The LSST repeatedly images the sky in overlapping fields. The researchers thought that if they could determine which tracklets were going to be re-observed by the LSST as it goes about its business, they could reduce the follow-up observation burden.
“If we could predict which objects will be followed up by LSST itself, this would reduce the load on the follow-up system and allow the community to focus on the ones that truly require external follow-up to be designated,” the authors explain. The researchers developed an algorithm for computing the ensemble of ranges and radial velocities of a single observed tracklet.
“We now examine the effect of applying the LSST detection probability algorithm to reduce the load on the NEOCP,” the authors write. The following image illustrates this.
This figure from the research shows the estimated probability of detection by the algorithm and the number of objects, with the dotted black line being the threshold for confirmation. On the right is a contingency matrix with two Truth columns and two Prediction rows. All in all, it shows that the algorithm detected 180 NEOs, with 400 being sent for confirmation needlessly, as the LSST will have confirmed them. Lost objects are objects that have been de-prioritized for follow-up observations but won’t receive adequate follow-ups by the Rubin itself. Image Credit: Wagg et al. 2024.

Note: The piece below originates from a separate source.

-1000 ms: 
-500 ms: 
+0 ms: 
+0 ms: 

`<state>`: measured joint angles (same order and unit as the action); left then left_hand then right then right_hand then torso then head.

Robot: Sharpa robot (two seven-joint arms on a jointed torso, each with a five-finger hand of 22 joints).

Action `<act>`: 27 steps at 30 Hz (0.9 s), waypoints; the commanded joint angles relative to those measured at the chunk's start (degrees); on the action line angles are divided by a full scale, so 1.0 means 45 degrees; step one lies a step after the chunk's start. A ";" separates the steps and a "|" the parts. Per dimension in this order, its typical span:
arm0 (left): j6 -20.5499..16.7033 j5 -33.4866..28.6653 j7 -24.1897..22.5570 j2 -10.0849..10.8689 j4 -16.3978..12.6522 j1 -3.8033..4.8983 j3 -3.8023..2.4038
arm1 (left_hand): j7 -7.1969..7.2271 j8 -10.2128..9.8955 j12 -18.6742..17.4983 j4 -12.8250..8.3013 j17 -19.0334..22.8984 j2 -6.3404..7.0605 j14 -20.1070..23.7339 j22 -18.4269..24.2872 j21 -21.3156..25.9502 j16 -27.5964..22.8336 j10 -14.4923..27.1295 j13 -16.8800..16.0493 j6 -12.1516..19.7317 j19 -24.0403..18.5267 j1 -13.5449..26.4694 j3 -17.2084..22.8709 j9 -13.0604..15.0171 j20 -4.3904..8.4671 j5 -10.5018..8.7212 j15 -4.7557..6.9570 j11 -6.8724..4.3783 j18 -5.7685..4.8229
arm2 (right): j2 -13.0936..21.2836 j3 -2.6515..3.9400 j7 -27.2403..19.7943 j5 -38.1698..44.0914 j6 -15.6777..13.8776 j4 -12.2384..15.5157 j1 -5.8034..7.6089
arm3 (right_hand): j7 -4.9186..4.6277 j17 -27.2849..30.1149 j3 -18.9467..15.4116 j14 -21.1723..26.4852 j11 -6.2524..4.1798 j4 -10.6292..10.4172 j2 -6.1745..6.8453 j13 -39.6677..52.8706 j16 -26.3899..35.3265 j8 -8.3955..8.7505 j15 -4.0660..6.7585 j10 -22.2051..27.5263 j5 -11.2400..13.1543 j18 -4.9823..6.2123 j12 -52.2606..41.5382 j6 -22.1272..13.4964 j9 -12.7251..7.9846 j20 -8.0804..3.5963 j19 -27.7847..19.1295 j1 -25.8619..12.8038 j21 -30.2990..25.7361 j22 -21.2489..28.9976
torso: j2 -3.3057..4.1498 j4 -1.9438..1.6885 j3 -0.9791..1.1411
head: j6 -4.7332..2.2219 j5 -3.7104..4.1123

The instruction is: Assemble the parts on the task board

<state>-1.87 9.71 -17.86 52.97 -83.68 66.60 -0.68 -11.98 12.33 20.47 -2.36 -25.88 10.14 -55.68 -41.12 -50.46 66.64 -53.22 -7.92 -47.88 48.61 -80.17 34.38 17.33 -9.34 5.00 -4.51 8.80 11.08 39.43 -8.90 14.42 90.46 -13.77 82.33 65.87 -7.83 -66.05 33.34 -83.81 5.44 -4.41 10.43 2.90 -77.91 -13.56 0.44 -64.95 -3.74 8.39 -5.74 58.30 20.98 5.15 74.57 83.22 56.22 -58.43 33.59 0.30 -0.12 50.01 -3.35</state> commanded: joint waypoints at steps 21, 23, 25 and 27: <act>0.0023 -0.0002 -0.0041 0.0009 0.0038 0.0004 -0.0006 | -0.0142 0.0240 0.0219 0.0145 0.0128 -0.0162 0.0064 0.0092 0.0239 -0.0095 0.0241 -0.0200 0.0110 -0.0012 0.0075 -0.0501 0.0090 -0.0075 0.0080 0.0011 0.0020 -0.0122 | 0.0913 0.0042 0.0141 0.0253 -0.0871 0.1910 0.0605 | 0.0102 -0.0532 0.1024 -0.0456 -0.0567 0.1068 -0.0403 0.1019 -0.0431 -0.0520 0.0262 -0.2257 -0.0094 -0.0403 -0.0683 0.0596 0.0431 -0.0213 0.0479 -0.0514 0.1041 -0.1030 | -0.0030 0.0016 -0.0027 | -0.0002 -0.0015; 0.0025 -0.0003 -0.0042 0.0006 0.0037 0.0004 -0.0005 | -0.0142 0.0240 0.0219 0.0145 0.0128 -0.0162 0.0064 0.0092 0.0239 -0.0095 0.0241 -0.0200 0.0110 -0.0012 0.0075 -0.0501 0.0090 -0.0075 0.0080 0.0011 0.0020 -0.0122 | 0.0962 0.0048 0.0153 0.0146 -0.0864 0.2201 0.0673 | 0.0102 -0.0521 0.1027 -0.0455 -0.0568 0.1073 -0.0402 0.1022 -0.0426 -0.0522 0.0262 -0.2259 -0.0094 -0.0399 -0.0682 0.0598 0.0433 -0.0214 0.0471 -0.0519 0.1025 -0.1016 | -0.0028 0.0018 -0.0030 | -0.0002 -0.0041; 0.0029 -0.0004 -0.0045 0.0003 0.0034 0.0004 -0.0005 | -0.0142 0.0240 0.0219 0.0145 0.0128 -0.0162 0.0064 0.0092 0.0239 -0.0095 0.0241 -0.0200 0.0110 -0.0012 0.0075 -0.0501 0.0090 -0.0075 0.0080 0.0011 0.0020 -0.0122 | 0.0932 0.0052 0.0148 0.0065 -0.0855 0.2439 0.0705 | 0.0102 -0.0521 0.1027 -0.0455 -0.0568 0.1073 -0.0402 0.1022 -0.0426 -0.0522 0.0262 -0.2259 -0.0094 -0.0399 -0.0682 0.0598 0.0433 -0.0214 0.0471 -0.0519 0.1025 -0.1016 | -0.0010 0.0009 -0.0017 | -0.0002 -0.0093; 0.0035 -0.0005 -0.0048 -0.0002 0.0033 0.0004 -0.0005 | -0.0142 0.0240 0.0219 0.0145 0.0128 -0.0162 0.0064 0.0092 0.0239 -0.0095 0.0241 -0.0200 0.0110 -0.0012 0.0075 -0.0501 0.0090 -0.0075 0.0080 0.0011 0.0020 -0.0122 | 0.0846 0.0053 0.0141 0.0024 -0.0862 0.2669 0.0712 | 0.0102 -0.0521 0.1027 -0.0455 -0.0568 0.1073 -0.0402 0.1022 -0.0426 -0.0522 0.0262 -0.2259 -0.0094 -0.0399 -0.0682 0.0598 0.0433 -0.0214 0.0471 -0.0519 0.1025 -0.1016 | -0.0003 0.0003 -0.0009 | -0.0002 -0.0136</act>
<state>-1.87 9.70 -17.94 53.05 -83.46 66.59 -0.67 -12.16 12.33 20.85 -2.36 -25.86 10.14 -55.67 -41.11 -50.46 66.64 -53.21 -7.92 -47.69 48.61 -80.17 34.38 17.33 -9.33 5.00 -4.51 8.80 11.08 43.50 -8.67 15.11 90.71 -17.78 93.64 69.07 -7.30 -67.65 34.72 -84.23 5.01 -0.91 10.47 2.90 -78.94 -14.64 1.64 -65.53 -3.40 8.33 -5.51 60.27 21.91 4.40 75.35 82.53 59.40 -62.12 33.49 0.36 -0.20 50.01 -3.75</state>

Overall, the algorithm predicted the correct outcome 68% of the time. Also, about 64 of the objects submitted to the NEOCP per night would require external follow-up, but only around 8.3%, or about five, of those objects would be NEOs. The algorithm would only improve accuracy minimally, but it would reduce the follow-up workload by a factor of two.
The researchers say that other tweaks to the algorithm can improve it and make LSST NEO detections more robust without the need for so many demanding follow-up observations.
In their conclusion, the authors write, “LSST contributions will increase the nightly NEOCP submission rate
by a factor of about 8 over the first year to an average of 129 objects per night.” However, the fraction that will be confirmed is low at about 8.3%, but will rise over time.
The LSST is expected to generate 200 petabytes of uncompressed data during its ten-year run, which is about 200 million gigabytes. This study shows that managing the amount of data that the LSST will generate requires new methods.
It may seem like a far-away concern, but understanding the threat to Earth posed by NEOs is critical. While efforts are being made to understand how we can protect the planet from them, cataloguing them all is important.